■ **To do**: When the line containing "arm --coords pixels" is found in the data below, copy it and each line after it through the line containing "connector --coords pixels", exactly and with no others.

Data for this exercise Start Marker

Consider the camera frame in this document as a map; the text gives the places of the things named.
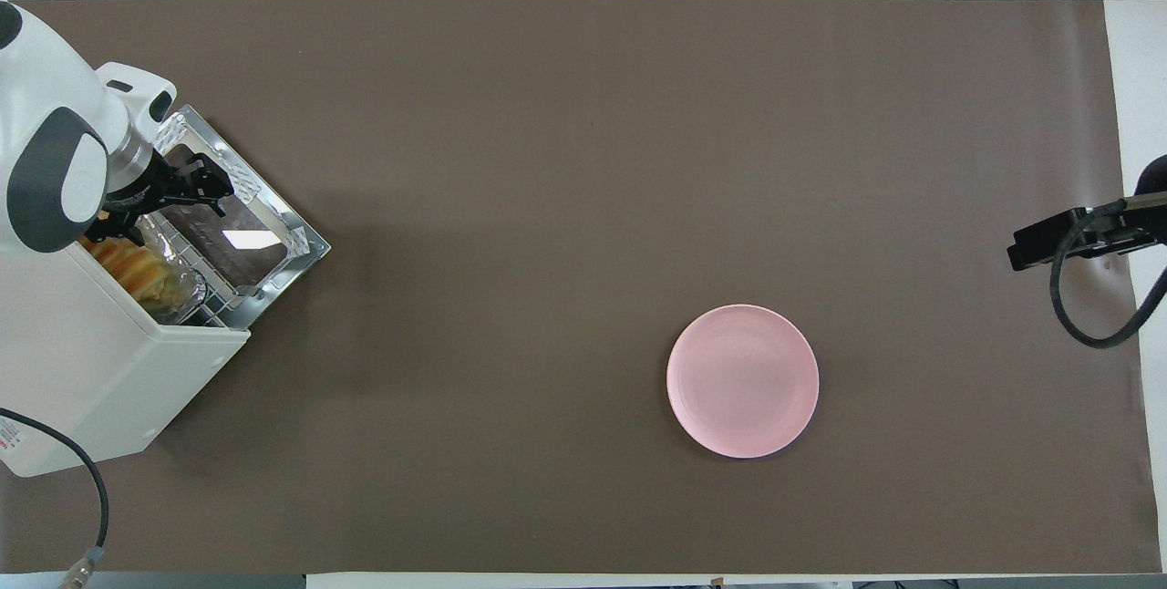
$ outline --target bread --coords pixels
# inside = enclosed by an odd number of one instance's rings
[[[138,247],[130,240],[116,237],[107,237],[98,244],[82,237],[81,244],[135,302],[156,301],[161,297],[170,266],[153,248]]]

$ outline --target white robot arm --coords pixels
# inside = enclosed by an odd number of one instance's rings
[[[175,169],[153,148],[173,83],[133,66],[92,70],[28,10],[0,2],[0,253],[49,253],[86,234],[137,239],[168,203],[231,194],[208,157]],[[100,208],[109,219],[95,218]]]

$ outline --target pink plate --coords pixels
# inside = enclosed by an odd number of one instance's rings
[[[727,457],[785,448],[818,402],[818,364],[790,320],[734,303],[693,320],[669,357],[669,402],[685,432]]]

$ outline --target cable connector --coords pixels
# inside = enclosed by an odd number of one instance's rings
[[[65,577],[57,586],[57,589],[82,589],[89,579],[93,577],[93,568],[97,567],[97,560],[102,559],[104,552],[98,546],[90,548],[84,558],[77,560],[77,563],[65,572]]]

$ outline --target brown mat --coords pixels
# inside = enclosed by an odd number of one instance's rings
[[[1137,344],[1075,343],[1005,257],[1121,195],[1099,2],[27,5],[172,78],[334,244],[103,464],[105,568],[1160,568]],[[1103,306],[1071,309],[1116,327],[1126,266],[1075,266]],[[663,388],[736,302],[822,370],[750,462]],[[91,537],[83,472],[0,491],[0,570]]]

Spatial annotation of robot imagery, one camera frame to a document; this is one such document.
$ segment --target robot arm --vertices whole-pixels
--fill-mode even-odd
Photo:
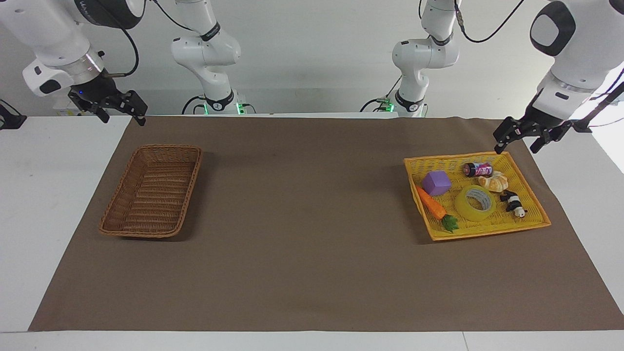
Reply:
[[[223,70],[224,66],[238,62],[238,41],[221,29],[210,0],[176,0],[175,3],[186,26],[198,36],[174,39],[173,58],[200,80],[211,114],[238,114],[238,93]]]
[[[546,5],[532,24],[530,38],[555,63],[524,117],[508,117],[496,129],[495,151],[501,153],[515,140],[537,136],[531,145],[536,153],[561,140],[571,127],[591,132],[588,121],[568,119],[624,60],[623,34],[624,0],[563,0]]]
[[[119,22],[132,28],[141,20],[144,5],[144,0],[5,0],[0,2],[0,21],[35,53],[36,60],[22,72],[35,95],[71,87],[69,97],[80,110],[107,122],[104,108],[114,108],[143,125],[145,119],[140,117],[147,106],[136,92],[117,90],[80,26],[90,22],[119,27]]]
[[[454,0],[427,0],[421,24],[429,37],[395,45],[392,61],[401,70],[402,80],[399,89],[391,93],[391,103],[399,116],[411,117],[419,112],[429,87],[429,78],[422,74],[423,69],[450,67],[457,62],[459,46],[453,39],[455,21]]]

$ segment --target black and white plush toy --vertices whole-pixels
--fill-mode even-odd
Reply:
[[[522,203],[520,202],[520,197],[513,191],[505,190],[505,192],[500,196],[501,201],[507,201],[507,212],[514,212],[514,215],[518,218],[523,218],[527,215],[527,211],[522,208]]]

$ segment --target white wall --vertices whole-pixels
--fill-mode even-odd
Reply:
[[[160,0],[179,18],[173,0]],[[462,12],[473,37],[494,30],[516,1],[465,0]],[[529,41],[533,18],[545,0],[527,0],[507,26],[484,44],[467,42],[459,28],[460,60],[431,70],[430,116],[501,118],[521,116],[539,80],[552,64]],[[222,28],[240,41],[243,56],[229,67],[230,80],[258,112],[358,111],[385,94],[399,76],[391,51],[398,41],[425,37],[417,0],[213,0]],[[110,72],[133,63],[130,44],[115,29],[85,26]],[[141,62],[133,76],[117,80],[134,89],[151,114],[176,114],[201,93],[195,77],[176,65],[169,45],[186,34],[147,2],[144,20],[130,30]],[[51,98],[32,95],[21,77],[34,59],[30,49],[0,27],[0,97],[26,114],[54,114]]]

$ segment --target small can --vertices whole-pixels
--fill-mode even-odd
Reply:
[[[491,176],[494,169],[487,162],[468,162],[464,164],[464,174],[468,177]]]

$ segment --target purple block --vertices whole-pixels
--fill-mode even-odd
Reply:
[[[451,180],[444,171],[429,172],[422,180],[422,188],[431,196],[442,195],[451,188]]]

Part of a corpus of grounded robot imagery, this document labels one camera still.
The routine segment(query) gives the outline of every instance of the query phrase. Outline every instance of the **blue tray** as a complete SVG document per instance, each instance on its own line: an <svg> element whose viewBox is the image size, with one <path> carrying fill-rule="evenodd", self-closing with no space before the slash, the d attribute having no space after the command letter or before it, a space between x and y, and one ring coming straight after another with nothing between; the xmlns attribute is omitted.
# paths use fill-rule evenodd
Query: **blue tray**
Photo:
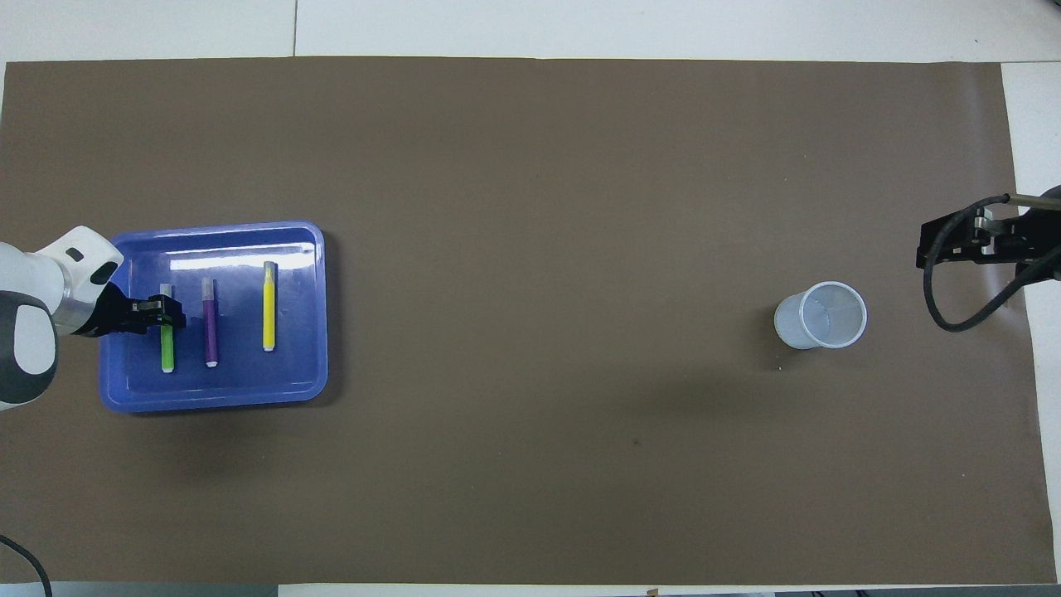
<svg viewBox="0 0 1061 597"><path fill-rule="evenodd" d="M188 327L174 331L176 369L162 373L159 331L101 338L100 396L146 412L308 401L328 382L325 240L305 222L127 232L111 281L145 298L173 284ZM276 261L276 350L262 350L262 264ZM216 279L216 368L205 364L202 279Z"/></svg>

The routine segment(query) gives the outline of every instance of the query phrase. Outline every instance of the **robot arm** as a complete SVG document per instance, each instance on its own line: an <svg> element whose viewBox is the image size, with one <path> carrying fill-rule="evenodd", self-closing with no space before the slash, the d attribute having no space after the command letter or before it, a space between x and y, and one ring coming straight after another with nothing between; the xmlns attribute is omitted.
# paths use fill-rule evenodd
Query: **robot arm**
<svg viewBox="0 0 1061 597"><path fill-rule="evenodd" d="M995 220L988 206L1002 203L1030 209L1015 217ZM933 267L944 261L1016 263L1016 275L982 310L952 323L939 313L933 294ZM925 304L937 326L947 332L963 332L979 324L1022 286L1061 280L1061 186L1042 196L1014 193L984 198L922 224L916 264L924 269Z"/></svg>
<svg viewBox="0 0 1061 597"><path fill-rule="evenodd" d="M59 335L185 327L173 298L135 300L110 283L122 261L115 245L85 226L36 252L0 243L0 410L33 401L51 384Z"/></svg>

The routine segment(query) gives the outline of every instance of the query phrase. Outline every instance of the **brown table covering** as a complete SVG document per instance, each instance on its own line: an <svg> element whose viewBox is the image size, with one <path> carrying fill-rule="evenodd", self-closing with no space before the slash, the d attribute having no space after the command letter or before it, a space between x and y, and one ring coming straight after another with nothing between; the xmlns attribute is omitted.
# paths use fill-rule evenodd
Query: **brown table covering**
<svg viewBox="0 0 1061 597"><path fill-rule="evenodd" d="M58 580L1054 582L1023 304L941 332L914 267L1012 188L997 65L10 64L0 239L316 222L331 380L116 415L64 339L0 532ZM940 267L944 312L1011 274ZM789 350L823 279L866 335Z"/></svg>

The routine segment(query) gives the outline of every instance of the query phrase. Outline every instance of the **black cable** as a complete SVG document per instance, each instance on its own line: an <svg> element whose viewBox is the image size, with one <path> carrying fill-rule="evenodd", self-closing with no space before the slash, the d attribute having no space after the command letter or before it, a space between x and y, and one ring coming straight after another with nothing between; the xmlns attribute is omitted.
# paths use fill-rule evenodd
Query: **black cable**
<svg viewBox="0 0 1061 597"><path fill-rule="evenodd" d="M37 576L40 577L40 585L45 587L45 597L52 597L52 583L48 580L48 573L46 573L45 567L40 565L40 561L37 560L33 554L30 554L29 549L2 534L0 534L0 543L11 547L16 554L25 558L25 561L30 562L33 569L37 572Z"/></svg>
<svg viewBox="0 0 1061 597"><path fill-rule="evenodd" d="M1009 200L1008 194L1001 194L997 196L989 196L987 198L981 198L976 203L970 205L969 207L958 211L951 216L943 227L940 228L939 233L936 234L936 239L932 243L932 247L928 248L928 253L925 256L925 270L923 279L923 288L925 295L925 304L928 306L928 315L932 316L933 321L936 326L947 332L964 332L984 320L988 319L991 314L995 313L998 308L1002 308L1006 301L1010 300L1016 291L1022 286L1030 282L1032 279L1041 277L1042 274L1054 265L1054 261L1061 258L1061 244L1055 246L1049 252L1043 254L1037 259L1033 263L1024 268L1016 277L1014 277L1002 292L995 295L991 301L988 301L987 305L984 305L979 312L976 312L971 318L959 323L951 323L943 319L943 316L939 313L939 308L936 306L936 298L933 296L932 289L932 271L933 267L936 265L936 260L939 259L939 253L943 249L943 242L946 236L951 234L951 231L957 227L958 223L973 215L977 209L981 207L987 207L988 205L994 205L996 203L1007 203Z"/></svg>

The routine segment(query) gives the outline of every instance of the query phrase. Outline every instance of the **white cup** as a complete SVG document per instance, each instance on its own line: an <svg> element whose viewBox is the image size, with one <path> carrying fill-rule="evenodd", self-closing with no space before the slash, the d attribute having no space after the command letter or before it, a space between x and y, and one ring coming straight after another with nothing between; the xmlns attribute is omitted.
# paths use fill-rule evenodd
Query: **white cup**
<svg viewBox="0 0 1061 597"><path fill-rule="evenodd" d="M818 282L778 305L773 330L793 349L850 347L866 331L866 303L846 283Z"/></svg>

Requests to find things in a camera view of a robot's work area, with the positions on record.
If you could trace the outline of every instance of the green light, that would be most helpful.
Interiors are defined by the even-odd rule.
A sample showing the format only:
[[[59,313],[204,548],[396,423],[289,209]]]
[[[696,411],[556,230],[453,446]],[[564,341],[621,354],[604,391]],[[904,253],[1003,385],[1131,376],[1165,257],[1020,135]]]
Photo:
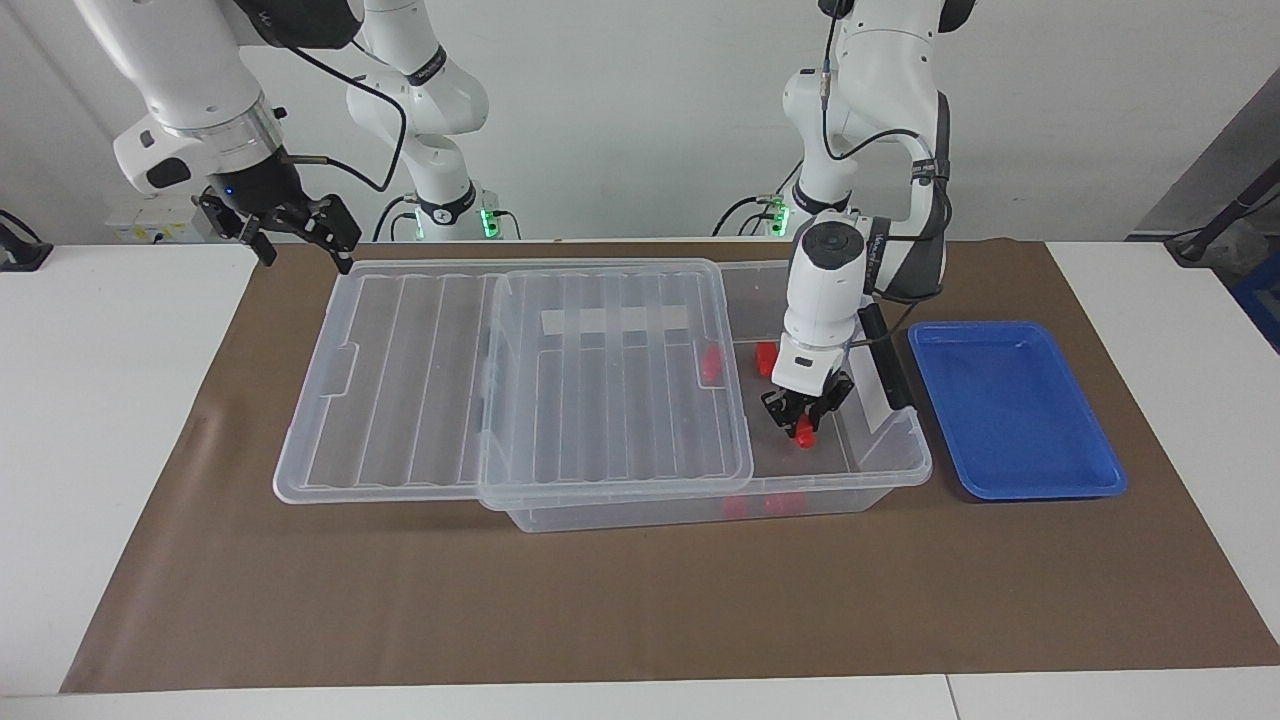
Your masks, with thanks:
[[[773,225],[769,227],[773,237],[785,237],[787,234],[787,220],[790,219],[791,208],[787,208],[782,201],[774,201]]]
[[[480,209],[480,223],[484,224],[484,236],[486,238],[495,238],[502,229],[498,227],[498,218],[494,217],[493,210],[488,208]]]

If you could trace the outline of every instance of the black circular joint cap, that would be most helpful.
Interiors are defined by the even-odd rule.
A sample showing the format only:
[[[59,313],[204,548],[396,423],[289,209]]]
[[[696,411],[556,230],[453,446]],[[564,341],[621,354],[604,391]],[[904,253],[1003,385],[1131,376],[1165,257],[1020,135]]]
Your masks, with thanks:
[[[838,270],[863,254],[863,233],[847,223],[818,223],[805,231],[800,247],[809,260],[823,270]]]

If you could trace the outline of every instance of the brown mat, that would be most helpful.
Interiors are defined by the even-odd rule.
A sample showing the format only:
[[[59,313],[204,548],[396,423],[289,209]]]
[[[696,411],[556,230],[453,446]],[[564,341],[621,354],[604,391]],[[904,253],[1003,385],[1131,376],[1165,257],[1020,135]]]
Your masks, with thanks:
[[[362,256],[785,252],[468,245]],[[553,536],[526,536],[475,502],[274,497],[333,279],[303,247],[255,272],[64,692],[1280,664],[1041,245],[954,246],[947,291],[914,320],[1048,327],[1129,473],[1124,496],[975,503],[925,407],[933,478],[868,512]]]

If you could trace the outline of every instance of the blue tray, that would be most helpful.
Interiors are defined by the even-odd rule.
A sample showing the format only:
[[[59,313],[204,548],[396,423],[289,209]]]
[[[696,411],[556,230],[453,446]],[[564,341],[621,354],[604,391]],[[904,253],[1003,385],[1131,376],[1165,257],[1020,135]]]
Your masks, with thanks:
[[[1120,495],[1128,479],[1053,337],[1036,323],[919,323],[920,375],[982,500]]]

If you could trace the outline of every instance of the plastic container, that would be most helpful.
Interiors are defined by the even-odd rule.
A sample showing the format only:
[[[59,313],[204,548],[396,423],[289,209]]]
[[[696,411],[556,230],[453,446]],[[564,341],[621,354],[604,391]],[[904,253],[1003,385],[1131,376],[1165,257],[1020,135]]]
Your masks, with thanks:
[[[960,483],[982,500],[1108,497],[1124,470],[1053,337],[1036,323],[909,333]]]
[[[635,307],[644,306],[643,297],[630,300],[622,291],[623,284],[631,283],[626,277],[645,277],[649,270],[641,269],[644,265],[671,269],[687,264],[666,260],[357,263],[352,273],[334,286],[276,468],[276,495],[292,503],[479,498],[489,507],[506,510],[524,530],[552,532],[855,512],[893,488],[928,479],[932,460],[911,407],[891,414],[882,423],[878,418],[869,421],[855,393],[832,421],[823,424],[813,450],[796,447],[768,418],[759,397],[771,386],[755,374],[754,345],[777,340],[786,309],[785,261],[721,266],[733,352],[724,352],[724,346],[717,347],[726,361],[718,380],[713,372],[716,363],[707,361],[717,354],[709,348],[723,333],[714,322],[719,315],[714,310],[719,286],[713,279],[716,273],[707,274],[709,264],[695,263],[695,268],[689,269],[695,275],[703,273],[705,279],[686,278],[673,284],[685,283],[687,290],[692,282],[692,295],[685,292],[676,300],[667,296],[662,301],[663,323],[671,319],[669,324],[676,325],[664,327],[660,333],[662,355],[668,359],[667,377],[675,378],[676,387],[712,397],[713,405],[724,400],[726,409],[737,395],[737,418],[745,419],[744,438],[733,434],[732,411],[717,410],[716,416],[724,418],[724,425],[712,434],[705,430],[705,421],[696,423],[698,429],[692,432],[701,434],[694,446],[635,455],[646,445],[635,441],[631,432],[652,436],[652,428],[657,427],[641,420],[641,427],[625,427],[621,436],[625,443],[612,446],[612,452],[611,446],[604,450],[582,446],[582,451],[575,451],[579,459],[570,464],[572,471],[564,471],[563,466],[552,471],[549,452],[554,443],[529,434],[536,434],[538,427],[566,427],[563,421],[554,423],[550,405],[544,405],[554,393],[544,392],[539,400],[535,388],[530,400],[525,386],[521,386],[525,395],[503,389],[499,368],[506,364],[527,372],[529,365],[512,364],[500,352],[520,350],[527,357],[534,347],[532,336],[521,333],[536,323],[538,343],[547,345],[539,350],[547,352],[541,360],[544,369],[539,373],[559,368],[562,379],[572,372],[580,377],[584,370],[588,375],[596,373],[595,379],[589,377],[586,380],[593,388],[603,388],[603,397],[593,398],[594,391],[579,395],[593,402],[608,404],[611,393],[628,401],[632,396],[644,397],[645,391],[652,396],[654,378],[663,374],[660,366],[654,365],[657,343],[652,343],[648,325],[643,343],[640,336],[628,334],[640,332],[637,319],[648,320],[650,310],[646,307],[643,315],[637,314]],[[616,291],[609,291],[612,297],[623,297],[617,316],[609,310],[602,315],[594,311],[598,307],[588,307],[585,302],[579,309],[577,355],[588,359],[593,352],[599,356],[612,348],[616,356],[616,336],[605,341],[607,332],[581,331],[602,327],[598,324],[602,319],[605,323],[621,320],[627,328],[622,333],[623,370],[628,361],[631,366],[643,366],[648,374],[644,389],[628,392],[623,386],[618,392],[616,374],[609,380],[608,363],[591,360],[595,365],[584,363],[577,370],[570,363],[568,370],[564,369],[564,332],[570,324],[566,307],[543,301],[536,302],[544,305],[536,311],[526,307],[530,283],[562,282],[548,281],[550,275],[530,270],[557,268],[576,270],[573,275],[580,279],[564,282],[580,283],[582,290],[598,282],[595,278],[600,278],[602,288],[617,283]],[[637,272],[620,272],[627,268]],[[639,282],[643,288],[645,281]],[[499,287],[502,296],[494,302]],[[525,299],[517,302],[518,287],[525,288]],[[685,314],[671,306],[684,306]],[[582,310],[591,311],[584,314]],[[700,348],[703,343],[707,348]],[[490,346],[506,346],[506,350],[494,355]],[[641,355],[643,363],[635,359]],[[490,356],[493,363],[485,363]],[[681,361],[671,363],[671,357]],[[603,382],[599,380],[600,369],[605,373]],[[736,393],[733,384],[737,384]],[[584,387],[581,383],[570,386]],[[485,402],[485,396],[492,400]],[[517,405],[543,407],[544,414],[535,414],[520,424],[515,421],[521,416]],[[678,418],[705,411],[703,404],[690,404],[682,410],[685,406],[684,397],[668,405],[672,427],[678,424]],[[652,414],[653,407],[655,405],[649,405],[648,413]],[[644,414],[623,414],[623,421],[632,416]],[[593,437],[620,437],[616,415],[605,413],[602,420],[579,427],[585,427],[584,432]],[[659,416],[654,423],[664,420]],[[488,434],[483,432],[485,424]],[[545,443],[547,455],[540,465],[521,462],[499,468],[490,464],[498,454],[517,446],[529,448],[530,442],[534,446]],[[481,462],[481,446],[486,455],[494,454],[485,462]],[[618,447],[627,448],[625,473],[621,456],[613,455]],[[705,452],[696,455],[707,447],[718,447],[719,459]],[[749,452],[748,474],[736,477],[737,469],[744,468],[739,455],[744,448]],[[644,462],[631,461],[634,456],[653,460],[659,455],[669,456],[676,466],[659,471],[657,466],[646,469]],[[481,465],[485,465],[485,482],[481,482]]]

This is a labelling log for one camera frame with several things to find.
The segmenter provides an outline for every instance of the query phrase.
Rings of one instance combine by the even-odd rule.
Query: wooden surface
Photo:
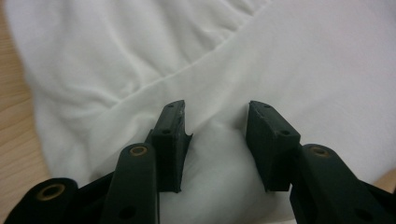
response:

Data for this exercise End Marker

■ **Result of this task**:
$ outline --target white robot arm --coords pixels
# inside = enclosed by an odd number of one instance's rings
[[[175,169],[153,148],[173,83],[133,66],[92,70],[28,10],[0,2],[0,253],[49,253],[86,234],[137,239],[168,203],[231,194],[208,157]],[[100,208],[109,219],[95,218]]]

$ outline --target pink plate --coords pixels
# inside = enclosed by an odd number of one instance's rings
[[[727,457],[785,448],[818,402],[818,364],[790,320],[734,303],[693,320],[669,357],[669,402],[685,432]]]

$ outline --target cable connector --coords pixels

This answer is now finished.